The expected output is a copy of every line in the records with the string "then".
==== DATA FOR THIS TASK ====
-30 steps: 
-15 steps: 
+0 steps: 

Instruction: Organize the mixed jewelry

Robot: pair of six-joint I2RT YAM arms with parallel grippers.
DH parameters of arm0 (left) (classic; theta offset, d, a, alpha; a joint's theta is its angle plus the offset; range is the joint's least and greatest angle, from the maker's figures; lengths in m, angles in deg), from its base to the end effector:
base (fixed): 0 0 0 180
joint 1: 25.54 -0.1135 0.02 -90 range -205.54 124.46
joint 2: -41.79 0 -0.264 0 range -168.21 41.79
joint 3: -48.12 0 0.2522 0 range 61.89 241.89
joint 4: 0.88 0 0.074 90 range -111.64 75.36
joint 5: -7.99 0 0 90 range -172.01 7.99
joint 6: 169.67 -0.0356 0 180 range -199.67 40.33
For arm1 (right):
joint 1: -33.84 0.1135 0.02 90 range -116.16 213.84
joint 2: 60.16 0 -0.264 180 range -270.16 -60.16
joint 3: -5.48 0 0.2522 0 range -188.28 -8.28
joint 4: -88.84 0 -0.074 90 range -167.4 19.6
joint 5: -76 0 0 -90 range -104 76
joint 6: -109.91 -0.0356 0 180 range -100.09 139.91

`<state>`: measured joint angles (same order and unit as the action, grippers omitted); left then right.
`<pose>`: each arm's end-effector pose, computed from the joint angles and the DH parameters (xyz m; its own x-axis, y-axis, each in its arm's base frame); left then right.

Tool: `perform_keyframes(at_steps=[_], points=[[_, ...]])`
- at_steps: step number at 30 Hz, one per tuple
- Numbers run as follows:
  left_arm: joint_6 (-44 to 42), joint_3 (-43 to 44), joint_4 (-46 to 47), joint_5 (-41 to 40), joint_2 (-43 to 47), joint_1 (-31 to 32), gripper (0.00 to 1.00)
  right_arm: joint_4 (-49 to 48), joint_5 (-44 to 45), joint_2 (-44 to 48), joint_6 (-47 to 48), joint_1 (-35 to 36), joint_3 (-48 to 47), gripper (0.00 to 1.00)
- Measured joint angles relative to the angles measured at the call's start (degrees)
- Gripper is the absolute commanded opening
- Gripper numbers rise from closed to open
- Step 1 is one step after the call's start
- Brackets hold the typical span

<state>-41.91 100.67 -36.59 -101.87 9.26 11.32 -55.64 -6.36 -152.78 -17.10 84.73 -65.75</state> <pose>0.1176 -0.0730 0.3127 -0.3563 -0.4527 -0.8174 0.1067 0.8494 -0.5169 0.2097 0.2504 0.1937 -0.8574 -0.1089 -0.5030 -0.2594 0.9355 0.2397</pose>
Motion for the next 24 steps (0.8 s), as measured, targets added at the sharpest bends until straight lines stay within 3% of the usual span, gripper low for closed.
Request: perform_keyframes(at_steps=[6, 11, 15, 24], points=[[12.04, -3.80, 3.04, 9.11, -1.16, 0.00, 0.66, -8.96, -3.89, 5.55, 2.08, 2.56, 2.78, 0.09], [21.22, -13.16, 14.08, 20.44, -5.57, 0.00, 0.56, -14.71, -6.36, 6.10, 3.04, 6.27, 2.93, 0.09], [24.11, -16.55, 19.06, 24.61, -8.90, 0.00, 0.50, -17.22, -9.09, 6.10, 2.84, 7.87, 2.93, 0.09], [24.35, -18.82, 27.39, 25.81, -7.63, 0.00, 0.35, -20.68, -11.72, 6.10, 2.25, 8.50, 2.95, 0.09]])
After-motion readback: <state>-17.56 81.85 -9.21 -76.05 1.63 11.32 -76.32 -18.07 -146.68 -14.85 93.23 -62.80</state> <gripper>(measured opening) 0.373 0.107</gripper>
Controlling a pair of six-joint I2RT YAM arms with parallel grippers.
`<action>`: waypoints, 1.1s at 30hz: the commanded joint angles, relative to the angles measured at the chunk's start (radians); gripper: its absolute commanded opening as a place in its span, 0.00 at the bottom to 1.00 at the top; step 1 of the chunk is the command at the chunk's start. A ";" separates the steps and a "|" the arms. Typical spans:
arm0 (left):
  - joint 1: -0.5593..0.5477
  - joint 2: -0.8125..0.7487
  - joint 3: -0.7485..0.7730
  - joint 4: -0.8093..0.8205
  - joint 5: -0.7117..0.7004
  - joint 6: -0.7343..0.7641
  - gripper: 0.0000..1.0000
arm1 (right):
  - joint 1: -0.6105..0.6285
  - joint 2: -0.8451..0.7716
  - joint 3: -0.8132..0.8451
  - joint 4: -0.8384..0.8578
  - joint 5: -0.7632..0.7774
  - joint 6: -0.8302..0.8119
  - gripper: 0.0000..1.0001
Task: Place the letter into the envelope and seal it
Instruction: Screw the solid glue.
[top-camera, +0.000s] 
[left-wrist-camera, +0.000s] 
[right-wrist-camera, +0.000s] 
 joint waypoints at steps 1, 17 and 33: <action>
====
FINAL ANSWER –
`<state>`: measured joint angles (same order and unit as the action, grippers omitted); left then right.
`<pose>`: each arm's end-effector pose, computed from the joint angles and the DH parameters (xyz m; its own x-axis, y-axis, each in its arm's base frame); left then right.

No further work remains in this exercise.